Sounds like this may be important for Razor Components (cc @SteveSandersonMS @davidfowl @rynowak @javiercn)
@anurse It's not required for Razor Components, because Razor Components has its own sync context anyway. As far as SignalR is concerned, all the calls into ComponentHub are fire-and-forget (or will be, once we fix one outstanding bug).
We should do this regardless.
@davidfowl I don't disagree, it just doesn't align with any of our epics so the prioritization is a little different. If Razor Components had required it, that would have changed the prioritization.
@anurse Where is the "we have bugs" epic?
Proposal via @halter73:
We call your Hub method in a loop "serially". However, once you go async and return a Task. When you do that, we will observe the task completion and log errors but no longer block the pipeline.
Addition from @anurse:
Should we provide a setting to limit the number of concurrently running Hub methods?
Are there any updates on this? I think in regard to long running server methods this can be considered a blocker like stated in #10257 (Client timeout..). The suggested workarounds are not really helpfull neither. And it has been moved around for quite some time.
_Waiting on this issue to be resolved my workaround was to increase the hubOptions.ClientTimeoutInterval temporarly, but this leads to other problems.._
It's in the 5.0 milestone. We'll look at it then.
The suggested workarounds are not really helpfull neither.
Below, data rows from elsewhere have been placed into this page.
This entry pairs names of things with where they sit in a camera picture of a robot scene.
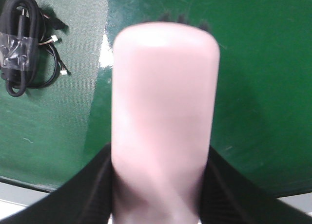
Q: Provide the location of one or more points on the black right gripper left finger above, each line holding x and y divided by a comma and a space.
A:
84, 199

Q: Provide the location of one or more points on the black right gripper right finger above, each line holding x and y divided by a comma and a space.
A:
228, 197

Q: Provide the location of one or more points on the pink hand brush black bristles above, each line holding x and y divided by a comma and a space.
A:
164, 81

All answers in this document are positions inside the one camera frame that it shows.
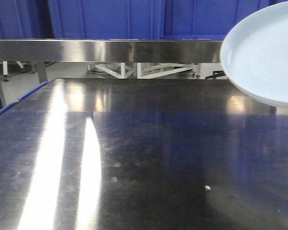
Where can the blue shelf bin left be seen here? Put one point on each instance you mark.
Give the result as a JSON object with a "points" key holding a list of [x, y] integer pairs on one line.
{"points": [[25, 19]]}

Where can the stainless steel shelf rail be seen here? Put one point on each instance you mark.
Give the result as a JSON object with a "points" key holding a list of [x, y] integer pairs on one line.
{"points": [[135, 51]]}

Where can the light blue plate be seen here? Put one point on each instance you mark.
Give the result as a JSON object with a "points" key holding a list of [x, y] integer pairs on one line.
{"points": [[254, 54], [261, 99]]}

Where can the white metal frame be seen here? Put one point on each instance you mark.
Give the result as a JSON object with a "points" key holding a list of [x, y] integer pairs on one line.
{"points": [[141, 70]]}

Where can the blue shelf bin right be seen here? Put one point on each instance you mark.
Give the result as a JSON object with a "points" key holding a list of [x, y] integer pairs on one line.
{"points": [[206, 19]]}

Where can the blue shelf bin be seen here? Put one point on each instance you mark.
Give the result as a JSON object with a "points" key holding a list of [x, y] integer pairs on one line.
{"points": [[25, 19], [206, 19], [107, 19]]}

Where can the black office chair base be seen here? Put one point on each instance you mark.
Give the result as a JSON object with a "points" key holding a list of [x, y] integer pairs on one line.
{"points": [[216, 74]]}

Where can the blue shelf bin middle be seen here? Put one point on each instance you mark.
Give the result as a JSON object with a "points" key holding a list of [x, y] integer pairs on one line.
{"points": [[107, 19]]}
While I agree it would be better to allow non-serialized hub invocations for all invocation types, streaming invocations do allow for parallel hub method calls from a single client.
Why is this workaround not helpful @ddweber?
Quote from @anurse in #10257:
Another super hacky way you could do this is with the streaming support, since we don't block the message loop on those requests. You can just stream only a single item back :). It's a big hack though and a breaking change to your Client if you switch back and forth between streaming and non-streaming.
For development that is ok but once deployed in production that is really a breaking change..
All client implementations will need to be refactored/updated.
@halter73 Another problem i am facing is that the java client does not support streaming by now (according to this documentation)..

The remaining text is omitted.